Depuis 2012, Vladimir Poutine publie chaque année, au mois de mai, un oukase qui sert de directive à l’ensemble des fonctionnaires russes. Beaucoup de clauses de ses oukases restent lettre morte, mais le président continue à pondre des ordres qui tiennent lieu de guide pour les serviteurs de la nation. Cette année, au début de son nouveau mandat de six ans, Poutine est allé plus loin. L’oukase porte un nom pompeux : « Des objectifs nationaux de développement de la Fédération de Russie jusqu’à 2030, avec une perspective jusqu’à 2036 ».

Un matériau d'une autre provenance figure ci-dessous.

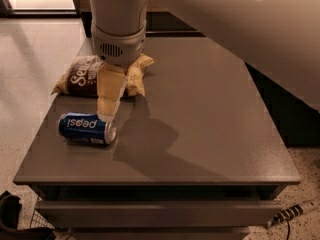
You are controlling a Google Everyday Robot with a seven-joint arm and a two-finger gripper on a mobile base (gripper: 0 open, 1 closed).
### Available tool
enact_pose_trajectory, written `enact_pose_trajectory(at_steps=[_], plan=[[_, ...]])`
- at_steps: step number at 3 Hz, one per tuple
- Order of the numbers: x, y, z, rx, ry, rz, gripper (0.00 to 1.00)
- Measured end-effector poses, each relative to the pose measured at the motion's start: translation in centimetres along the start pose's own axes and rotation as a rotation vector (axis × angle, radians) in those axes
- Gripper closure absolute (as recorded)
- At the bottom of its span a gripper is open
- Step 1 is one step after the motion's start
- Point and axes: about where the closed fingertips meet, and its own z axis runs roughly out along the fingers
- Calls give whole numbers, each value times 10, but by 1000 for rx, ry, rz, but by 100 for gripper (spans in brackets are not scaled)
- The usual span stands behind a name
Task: Place pepsi can upright
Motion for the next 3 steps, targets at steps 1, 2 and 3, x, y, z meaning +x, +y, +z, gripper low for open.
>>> enact_pose_trajectory(at_steps=[1,2,3], plan=[[-18,12,12,-25,-3,-41,0],[-37,24,21,-41,16,-74,0],[-49,31,37,-62,43,-83,0]])
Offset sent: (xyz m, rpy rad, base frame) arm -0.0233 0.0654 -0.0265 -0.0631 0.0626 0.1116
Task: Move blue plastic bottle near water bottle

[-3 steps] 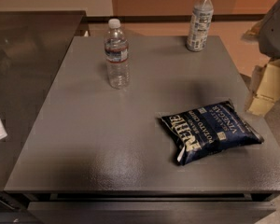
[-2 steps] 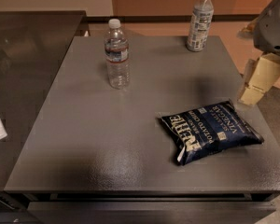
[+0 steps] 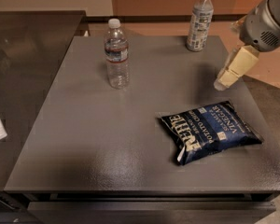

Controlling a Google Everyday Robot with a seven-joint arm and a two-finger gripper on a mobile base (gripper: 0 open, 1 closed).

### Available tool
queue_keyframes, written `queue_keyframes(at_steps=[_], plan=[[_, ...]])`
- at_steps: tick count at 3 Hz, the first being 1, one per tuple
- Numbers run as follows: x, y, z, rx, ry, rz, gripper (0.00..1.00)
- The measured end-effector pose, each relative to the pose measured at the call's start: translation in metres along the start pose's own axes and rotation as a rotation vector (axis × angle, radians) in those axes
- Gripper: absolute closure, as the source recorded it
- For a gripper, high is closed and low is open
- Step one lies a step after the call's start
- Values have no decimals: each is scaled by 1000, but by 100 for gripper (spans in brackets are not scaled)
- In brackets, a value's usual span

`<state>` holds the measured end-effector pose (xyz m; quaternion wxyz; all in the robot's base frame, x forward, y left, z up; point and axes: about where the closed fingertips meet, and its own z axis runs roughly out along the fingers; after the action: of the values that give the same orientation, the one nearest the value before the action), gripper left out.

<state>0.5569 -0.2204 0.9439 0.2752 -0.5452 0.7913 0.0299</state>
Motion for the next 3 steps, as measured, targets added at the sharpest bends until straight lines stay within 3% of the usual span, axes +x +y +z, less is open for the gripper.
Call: queue_keyframes(at_steps=[2, 3], plan=[[-3, -85, 39, 147, -136, 233, 0], [-8, -123, 57, 216, -189, 316, 0]])
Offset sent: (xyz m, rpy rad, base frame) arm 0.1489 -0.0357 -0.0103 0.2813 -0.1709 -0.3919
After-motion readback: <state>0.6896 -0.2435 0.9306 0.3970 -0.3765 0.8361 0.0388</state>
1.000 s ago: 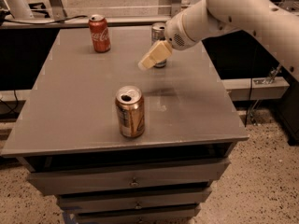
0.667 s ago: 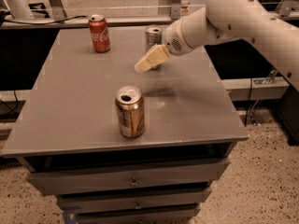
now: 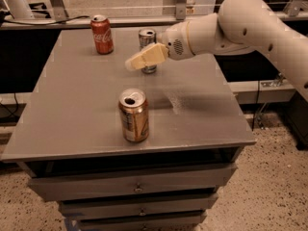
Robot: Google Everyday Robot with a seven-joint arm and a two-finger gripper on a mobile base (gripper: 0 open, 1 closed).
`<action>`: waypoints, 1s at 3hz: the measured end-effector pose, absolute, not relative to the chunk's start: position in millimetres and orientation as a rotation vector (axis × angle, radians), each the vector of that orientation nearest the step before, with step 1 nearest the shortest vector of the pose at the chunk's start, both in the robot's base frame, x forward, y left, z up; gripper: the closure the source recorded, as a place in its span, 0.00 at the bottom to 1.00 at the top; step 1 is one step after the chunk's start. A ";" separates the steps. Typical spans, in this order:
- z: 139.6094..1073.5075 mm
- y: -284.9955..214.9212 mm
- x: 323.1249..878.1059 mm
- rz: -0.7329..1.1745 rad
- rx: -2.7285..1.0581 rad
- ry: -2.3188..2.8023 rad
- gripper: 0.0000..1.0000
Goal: Knock redbull can over
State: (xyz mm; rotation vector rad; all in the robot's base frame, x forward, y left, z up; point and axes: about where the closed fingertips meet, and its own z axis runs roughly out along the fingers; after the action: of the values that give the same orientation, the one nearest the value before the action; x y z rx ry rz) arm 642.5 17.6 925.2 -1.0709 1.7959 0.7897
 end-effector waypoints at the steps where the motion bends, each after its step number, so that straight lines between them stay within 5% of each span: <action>1: 948.2 35.6 624.4 0.910 -1.067 1.712 0.00; 3: 953.2 87.7 581.9 1.142 -1.097 1.632 0.00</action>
Offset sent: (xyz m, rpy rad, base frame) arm -0.0670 0.0679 0.0435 0.2945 0.0781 0.2205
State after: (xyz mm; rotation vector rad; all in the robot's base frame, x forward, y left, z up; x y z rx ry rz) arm 581.9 87.7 953.2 -1.0966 1.6317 1.1423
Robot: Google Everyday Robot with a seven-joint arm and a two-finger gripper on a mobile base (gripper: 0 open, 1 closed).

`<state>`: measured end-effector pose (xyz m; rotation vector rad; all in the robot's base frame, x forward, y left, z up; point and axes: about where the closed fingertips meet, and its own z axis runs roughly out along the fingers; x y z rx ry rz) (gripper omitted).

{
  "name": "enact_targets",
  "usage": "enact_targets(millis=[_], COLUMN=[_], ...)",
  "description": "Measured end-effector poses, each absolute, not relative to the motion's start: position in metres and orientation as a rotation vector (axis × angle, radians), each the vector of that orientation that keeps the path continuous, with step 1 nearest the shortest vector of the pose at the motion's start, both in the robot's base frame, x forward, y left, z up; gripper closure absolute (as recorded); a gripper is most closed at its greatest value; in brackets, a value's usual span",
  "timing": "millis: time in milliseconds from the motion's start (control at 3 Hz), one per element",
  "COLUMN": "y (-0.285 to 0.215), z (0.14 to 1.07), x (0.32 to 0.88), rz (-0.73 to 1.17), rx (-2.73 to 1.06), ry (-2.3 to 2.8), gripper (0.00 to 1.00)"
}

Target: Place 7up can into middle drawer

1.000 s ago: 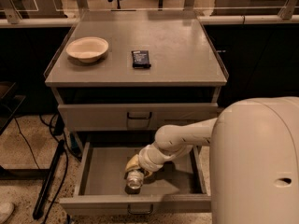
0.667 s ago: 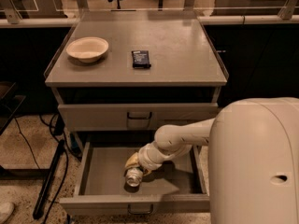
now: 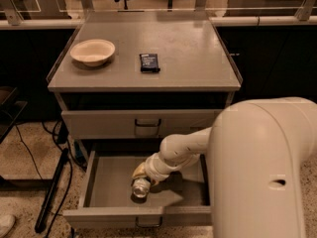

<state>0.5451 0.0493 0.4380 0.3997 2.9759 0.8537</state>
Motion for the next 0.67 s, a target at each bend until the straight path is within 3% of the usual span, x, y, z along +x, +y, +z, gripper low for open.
enact_targets(millis=[667], y=[0.044], z=[0.408], x=[0.561], rz=[0.691], rx=[0.539], ry=[2.937], gripper=[1.0])
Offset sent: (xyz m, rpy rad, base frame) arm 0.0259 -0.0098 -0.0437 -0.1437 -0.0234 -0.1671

En lisant ce document de 13 pages, il est difficile de ne pas se souvenir des plans quinquennaux soviétiques inaugurés par Staline en 1929. Mais Staline ne liait pas les objectifs de ces quinquennats à la durée de ses mandats : il était maître du pays à vie, pendant 29 ans. Poutine, qui continue à jouer aux élections, tout en possédant la totalité du pouvoir, va dépasser Staline en termes de longévité politique. À la fin de ce nouveau mandat, il aura régné pendant 31 ans, et s’il reste en vie assez longtemps, il ira jusqu’à 37 ans au pouvoir.
Comme Poutine lie le sort du pays au sien ( « sans Poutine, pas de Russie », déclarait un jour le président de la Douma Viatcheslav Volodine), il introduit désormais un plan sexennal, destiné à se réaliser pendant son mandat actuel de six ans, avec une perspective pour le sexennat suivant. Quelles promesses fait-il aux citoyens russes ?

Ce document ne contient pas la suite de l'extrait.